Only the pictures are to be dropped; the rest of the data below is to be duplicated exactly.
▬▬▬▬▬▬
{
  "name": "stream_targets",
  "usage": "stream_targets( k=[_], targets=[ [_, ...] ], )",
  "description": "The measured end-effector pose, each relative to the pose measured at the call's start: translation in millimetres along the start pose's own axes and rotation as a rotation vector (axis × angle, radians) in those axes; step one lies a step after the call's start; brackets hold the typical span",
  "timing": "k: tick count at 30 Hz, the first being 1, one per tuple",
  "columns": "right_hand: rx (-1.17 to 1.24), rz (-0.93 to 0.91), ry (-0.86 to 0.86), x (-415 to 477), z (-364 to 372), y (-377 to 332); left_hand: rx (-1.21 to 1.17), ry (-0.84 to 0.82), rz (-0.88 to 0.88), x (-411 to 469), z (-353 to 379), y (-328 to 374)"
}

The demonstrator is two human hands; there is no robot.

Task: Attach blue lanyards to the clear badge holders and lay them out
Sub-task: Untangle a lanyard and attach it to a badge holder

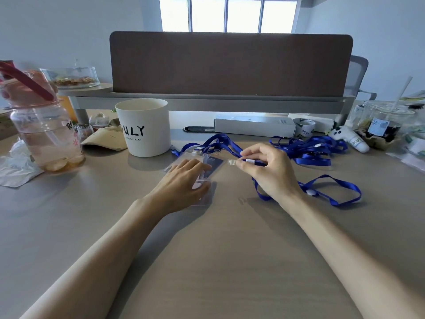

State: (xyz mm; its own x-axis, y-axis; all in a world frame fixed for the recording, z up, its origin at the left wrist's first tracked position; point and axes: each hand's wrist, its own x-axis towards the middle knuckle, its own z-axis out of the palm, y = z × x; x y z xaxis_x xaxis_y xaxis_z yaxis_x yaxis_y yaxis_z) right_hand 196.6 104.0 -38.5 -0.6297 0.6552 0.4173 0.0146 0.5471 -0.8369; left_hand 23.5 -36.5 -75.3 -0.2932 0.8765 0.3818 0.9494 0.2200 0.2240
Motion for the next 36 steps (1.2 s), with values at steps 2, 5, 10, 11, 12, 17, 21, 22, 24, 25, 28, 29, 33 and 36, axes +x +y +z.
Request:
stream_targets(
  k=[2,5,10,11,12,17,21,22,24,25,28,29,33,36],
  targets=[
    [-0.064,0.013,0.01,2.1,-1.5,3.4,0.014,0.018,-0.03,1.8,-0.2,-1.1],
    [0.055,0.094,0.008,6.2,-3.3,5.6,-0.039,0.006,-0.045,1.8,-0.6,-2.2],
    [0.299,0.185,-0.005,8.9,-3.1,1.8,-0.141,-0.116,-0.036,1.8,-4.6,17.2],
    [0.318,0.185,-0.019,8.4,-2.2,-1.4,-0.163,-0.138,-0.053,2.7,-5.4,21.8],
    [0.333,0.18,-0.035,7.9,-0.4,-5.7,-0.199,-0.153,-0.078,3.5,-6.9,26.9],
    [0.438,0.145,-0.079,11.8,13.8,-35.1,-0.556,-0.087,-0.177,8.9,-7.5,49.0],
    [0.483,0.152,-0.088,29.0,17.9,-65.5,-0.855,0.008,-0.285,25.3,-19.1,62.5],
    [0.502,0.146,-0.079,32.6,17.4,-71.9,-0.876,0.022,-0.289,28.5,-22.0,64.4],
    [0.53,0.138,-0.051,39.4,15.3,-83.2,-0.937,0.034,-0.284,32.9,-26.6,66.9],
    [0.545,0.138,-0.04,41.8,13.6,-88.4,-0.973,0.03,-0.292,34.7,-27.6,68.0],
    [0.638,0.141,-0.034,47.7,7.5,-100.4,-1.001,-0.011,-0.336,41.2,-25.9,71.2],
    [0.672,0.142,-0.036,48.8,4.3,-104.2,-0.98,-0.026,-0.349,43.2,-25.3,73.6],
    [0.688,0.127,-0.033,49.8,-13.5,-117.5,-0.903,-0.116,-0.286,49.9,-23.1,89.4],
    [0.658,0.139,-0.022,52.1,-33.6,-119.3,-0.906,-0.185,-0.323,52.4,-27.8,91.9]
  ],
)
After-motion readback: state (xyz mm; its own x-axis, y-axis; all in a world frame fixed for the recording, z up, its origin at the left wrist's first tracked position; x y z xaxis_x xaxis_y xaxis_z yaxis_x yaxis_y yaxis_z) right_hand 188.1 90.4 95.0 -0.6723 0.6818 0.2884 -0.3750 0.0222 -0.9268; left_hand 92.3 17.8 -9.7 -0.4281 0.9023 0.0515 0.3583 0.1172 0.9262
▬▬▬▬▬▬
• **SOLVED EXERCISE**:
{
  "name": "stream_targets",
  "usage": "stream_targets( k=[_], targets=[ [_, ...] ], )",
  "description": "The measured end-effector pose, each relative to the pose measured at the call's start: translation in millimetres along the start pose's own axes and rotation as a rotation vector (axis × angle, radians) in those axes; step one lies a step after the call's start; brackets hold the typical span",
  "timing": "k: tick count at 30 Hz, the first being 1, one per tuple",
  "columns": "right_hand: rx (-1.17 to 1.24), rz (-0.93 to 0.91), ry (-0.86 to 0.86), x (-415 to 477), z (-364 to 372), y (-377 to 332); left_hand: rx (-1.21 to 1.17), ry (-0.84 to 0.82), rz (-0.88 to 0.88), x (-411 to 469), z (-353 to 379), y (-328 to 374)"
}

The demonstrator is two human hands; there is no robot.

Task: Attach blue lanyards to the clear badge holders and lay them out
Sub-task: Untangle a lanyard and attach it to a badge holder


State: (xyz mm; its own x-axis, y-axis; all in a world frame fixed for the recording, z up, its origin at the left wrist's first tracked position; point and axes: each hand's wrist, its own x-axis towards the middle knuckle, its own z-axis out of the palm, y = z × x; x y z xaxis_x xaxis_y xaxis_z yaxis_x yaxis_y yaxis_z) right_hand 196.6 104.0 -38.5 -0.6297 0.6552 0.4173 0.0146 0.5471 -0.8369; left_hand 23.5 -36.5 -75.3 -0.2932 0.8765 0.3818 0.9494 0.2200 0.2240
Motion for the next 36 steps (1.2 s), with values at steps 2, 5, 10, 11, 12, 17, 21, 22, 24, 25, 28, 29, 33 and 36, axes +x +y +z.
Request:
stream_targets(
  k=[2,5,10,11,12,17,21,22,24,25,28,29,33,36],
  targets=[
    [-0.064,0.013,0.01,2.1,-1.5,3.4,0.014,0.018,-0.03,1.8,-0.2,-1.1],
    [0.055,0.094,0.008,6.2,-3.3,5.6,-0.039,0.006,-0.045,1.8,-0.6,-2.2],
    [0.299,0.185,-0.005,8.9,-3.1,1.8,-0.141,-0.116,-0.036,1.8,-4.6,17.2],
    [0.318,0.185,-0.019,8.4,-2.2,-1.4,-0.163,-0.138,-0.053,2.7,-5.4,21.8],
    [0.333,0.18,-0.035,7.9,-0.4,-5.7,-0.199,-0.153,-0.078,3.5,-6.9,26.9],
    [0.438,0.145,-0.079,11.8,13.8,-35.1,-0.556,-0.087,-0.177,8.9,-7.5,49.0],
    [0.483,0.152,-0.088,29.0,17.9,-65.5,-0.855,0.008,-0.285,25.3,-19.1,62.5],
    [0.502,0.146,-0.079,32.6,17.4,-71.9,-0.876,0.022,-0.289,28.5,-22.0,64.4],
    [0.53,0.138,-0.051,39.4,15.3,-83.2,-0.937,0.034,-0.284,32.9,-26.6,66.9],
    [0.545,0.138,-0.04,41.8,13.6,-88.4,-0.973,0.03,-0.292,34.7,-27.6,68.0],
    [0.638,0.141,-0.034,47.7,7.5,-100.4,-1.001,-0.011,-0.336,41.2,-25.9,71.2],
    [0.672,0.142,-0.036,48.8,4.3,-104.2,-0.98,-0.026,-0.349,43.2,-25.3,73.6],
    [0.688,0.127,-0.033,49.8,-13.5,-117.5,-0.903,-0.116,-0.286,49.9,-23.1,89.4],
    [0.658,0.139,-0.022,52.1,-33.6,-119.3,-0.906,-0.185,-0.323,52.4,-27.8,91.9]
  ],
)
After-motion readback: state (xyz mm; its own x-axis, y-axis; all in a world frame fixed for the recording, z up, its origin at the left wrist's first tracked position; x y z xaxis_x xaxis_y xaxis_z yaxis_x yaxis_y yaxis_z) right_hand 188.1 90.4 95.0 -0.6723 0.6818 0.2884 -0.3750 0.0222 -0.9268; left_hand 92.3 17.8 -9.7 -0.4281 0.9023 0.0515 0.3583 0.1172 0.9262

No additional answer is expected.